Así es que no fui a ver a los Protectores. No había otro remedio que encaminarse al Departamento de Salud. Allí me retuvieron hasta las 17 horas.

Por la noche vino a visitarme O (además, los Protectores no están por la noche). No corrimos las cortinas verdes, en cambio nos pusimos a resolver los problemas de un antiguo libro de matemáticas, pues una ocupación de esta clase tranquiliza y purifica el espíritu. O-90 se inclinaba encima de su libro, mantenía la cabeza ligeramente ladeada y, de tanto esforzarse, su lengua parecía querer perforar la mejilla izquierda. ¡Qué rato tan encantador y colmado de sencillez! También en mi interior todo era tranquilidad, nada quedaba por resolver, todo era exacto y simple.

Ella se marchó y volví a estar solo. Respiré dos veces hondamente (esto es muy bueno, antes de ir a descansar) y de pronto me di cuenta de un extraño olor que me repugnaba.

Pronto averigüé de dónde provenía: en mi lecho descubrí escondido el tallo de una campánula. Se me crisparon todos los nervios. El detalle me sublevaba, y de pronto hubo un nuevo caos en mi interior. Realmente, había sido una grave falta de tacto, meter estas campánulas en mi cama…

Bueno, hoy tampoco he ido a los Protectores… Pero no tengo yo la culpa de estar enfermo.

Anotación número 8.

SÍNTESIS: La raíz irracional. R-13. El triángulo.
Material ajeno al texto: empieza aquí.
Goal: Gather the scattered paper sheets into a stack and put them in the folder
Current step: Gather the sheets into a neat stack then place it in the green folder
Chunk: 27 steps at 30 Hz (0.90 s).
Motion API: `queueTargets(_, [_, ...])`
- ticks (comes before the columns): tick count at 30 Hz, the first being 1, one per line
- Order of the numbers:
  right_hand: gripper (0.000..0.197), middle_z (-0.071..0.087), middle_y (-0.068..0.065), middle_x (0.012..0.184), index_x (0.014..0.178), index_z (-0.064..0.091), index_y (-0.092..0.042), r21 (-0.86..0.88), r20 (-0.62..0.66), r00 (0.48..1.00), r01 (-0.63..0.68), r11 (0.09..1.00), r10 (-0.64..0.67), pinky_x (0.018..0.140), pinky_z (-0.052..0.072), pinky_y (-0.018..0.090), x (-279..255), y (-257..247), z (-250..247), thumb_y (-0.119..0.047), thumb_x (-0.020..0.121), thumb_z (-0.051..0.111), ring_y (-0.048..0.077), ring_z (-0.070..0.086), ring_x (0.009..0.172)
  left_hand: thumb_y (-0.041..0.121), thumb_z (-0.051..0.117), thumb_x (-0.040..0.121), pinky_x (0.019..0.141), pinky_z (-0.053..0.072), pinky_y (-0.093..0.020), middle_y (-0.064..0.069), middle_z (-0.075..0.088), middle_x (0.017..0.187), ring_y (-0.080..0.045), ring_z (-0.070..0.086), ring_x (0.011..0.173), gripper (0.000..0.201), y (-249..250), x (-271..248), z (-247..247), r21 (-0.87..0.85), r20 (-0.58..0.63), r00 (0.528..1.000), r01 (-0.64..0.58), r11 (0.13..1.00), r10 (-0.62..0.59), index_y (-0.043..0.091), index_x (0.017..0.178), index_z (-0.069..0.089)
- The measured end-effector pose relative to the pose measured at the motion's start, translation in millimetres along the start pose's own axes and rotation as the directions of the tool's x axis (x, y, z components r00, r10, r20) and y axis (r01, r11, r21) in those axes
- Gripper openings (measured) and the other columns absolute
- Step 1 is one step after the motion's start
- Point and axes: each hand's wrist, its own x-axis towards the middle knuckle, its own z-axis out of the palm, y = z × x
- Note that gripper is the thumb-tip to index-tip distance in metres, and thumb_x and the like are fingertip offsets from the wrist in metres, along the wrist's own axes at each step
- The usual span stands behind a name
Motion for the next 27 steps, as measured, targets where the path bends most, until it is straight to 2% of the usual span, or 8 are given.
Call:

Hace muchos años, cuando todavía frecuentaba la escuela, tuve mi primer encuentro con (la raíz de -1) Recuerdo todavía con exactitud todos los detalles en el aula clara, en forma de campana, de la escuela, y me acuerdo también de los centenares de cabezas redondas de muchachos, y de Pliapa, nuestro profesor de matemáticas.

Le habían dado el apodo de Pliapa porque estaba ya bastante desgastado, y cuando el alumno de turno enchufaba el contacto en su espalda, el altavoz solía decir siempre Pliapa-pla-plach y a continuación comenzaba la clase de matemáticas. Cierto día, Pliapa nos contó algo acerca de los números irracionales y aún recuerdo que golpeé en la mesa, exclamando:

— No quiero la raíz de -1. ¡Quitádmela de encima, sacadme la raíz de -1!

Esta savia irracional crecía en mi interior como si se tratase de un cuerpo extraño, ajeno a mi naturaleza, era un producto terrible que me consumía, me devoraba. No se podía definir esta raíz ni tampoco combatir su nocividad, porque estaba más allá de lo racional.